> TASK STATEMENT: Word for word, set down the full listing below.

********

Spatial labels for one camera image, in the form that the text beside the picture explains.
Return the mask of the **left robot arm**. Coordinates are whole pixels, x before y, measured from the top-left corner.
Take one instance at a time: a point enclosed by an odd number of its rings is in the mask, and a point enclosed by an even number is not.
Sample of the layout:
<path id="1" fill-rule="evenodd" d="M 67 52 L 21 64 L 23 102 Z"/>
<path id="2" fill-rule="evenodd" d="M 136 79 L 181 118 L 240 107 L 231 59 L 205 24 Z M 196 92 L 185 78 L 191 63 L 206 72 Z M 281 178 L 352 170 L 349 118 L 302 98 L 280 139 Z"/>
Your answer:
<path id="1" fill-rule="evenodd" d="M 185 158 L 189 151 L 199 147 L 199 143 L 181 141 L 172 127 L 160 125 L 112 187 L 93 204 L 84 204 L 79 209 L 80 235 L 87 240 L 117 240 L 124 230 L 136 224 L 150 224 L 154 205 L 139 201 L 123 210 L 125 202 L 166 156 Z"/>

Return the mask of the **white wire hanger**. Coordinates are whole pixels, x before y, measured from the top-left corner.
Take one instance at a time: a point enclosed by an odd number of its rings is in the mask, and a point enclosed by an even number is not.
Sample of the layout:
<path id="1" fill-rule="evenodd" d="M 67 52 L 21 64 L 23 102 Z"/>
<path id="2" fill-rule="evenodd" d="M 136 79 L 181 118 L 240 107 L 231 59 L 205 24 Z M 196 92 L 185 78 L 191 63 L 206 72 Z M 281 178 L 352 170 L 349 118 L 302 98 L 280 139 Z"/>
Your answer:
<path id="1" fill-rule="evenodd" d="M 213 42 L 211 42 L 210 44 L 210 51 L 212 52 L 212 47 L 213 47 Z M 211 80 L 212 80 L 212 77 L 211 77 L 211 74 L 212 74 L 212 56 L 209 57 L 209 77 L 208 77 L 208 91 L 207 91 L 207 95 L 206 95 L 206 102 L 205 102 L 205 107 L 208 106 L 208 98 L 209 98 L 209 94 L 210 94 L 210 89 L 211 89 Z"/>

********

> PROBLEM SOLUTION:
Spatial labels for one camera image, in the form that the text beside the picture explains.
Return the mask of the **left robot arm**. Coordinates are whole pixels, x before y, measured from the top-left corner.
Take one instance at a time: a point enclosed by an odd number of its rings is in the mask, and a point enclosed by an even number is not.
Sample of the layout:
<path id="1" fill-rule="evenodd" d="M 67 52 L 21 64 L 23 102 Z"/>
<path id="2" fill-rule="evenodd" d="M 136 79 L 181 118 L 240 107 L 231 59 L 205 24 Z M 196 92 L 185 78 L 191 63 L 206 72 Z M 281 178 L 352 170 L 349 118 L 302 98 L 280 139 Z"/>
Your answer:
<path id="1" fill-rule="evenodd" d="M 185 158 L 189 151 L 199 147 L 199 143 L 181 141 L 172 127 L 160 125 L 112 187 L 93 204 L 84 204 L 79 209 L 80 235 L 87 240 L 117 240 L 124 230 L 136 224 L 150 224 L 154 205 L 139 201 L 123 210 L 125 202 L 166 156 Z"/>

Return the mask of the **white wire hanger**. Coordinates are whole pixels, x before y, measured from the top-left corner.
Take one instance at a time: a point enclosed by an odd number of its rings is in the mask, and a point enclosed by an even number is not.
Sample of the layout:
<path id="1" fill-rule="evenodd" d="M 67 52 L 21 64 L 23 102 Z"/>
<path id="2" fill-rule="evenodd" d="M 136 79 L 181 118 L 240 107 L 231 59 L 205 24 Z M 196 92 L 185 78 L 191 63 L 206 72 Z M 281 178 L 352 170 L 349 118 L 302 98 L 280 139 Z"/>
Your answer:
<path id="1" fill-rule="evenodd" d="M 213 42 L 211 42 L 210 44 L 210 51 L 212 52 L 212 47 L 213 47 Z M 211 80 L 212 80 L 212 77 L 211 77 L 211 74 L 212 74 L 212 56 L 209 57 L 209 77 L 208 77 L 208 91 L 207 91 L 207 95 L 206 95 L 206 102 L 205 102 L 205 107 L 208 106 L 208 98 L 209 98 L 209 94 L 210 94 L 210 89 L 211 89 Z"/>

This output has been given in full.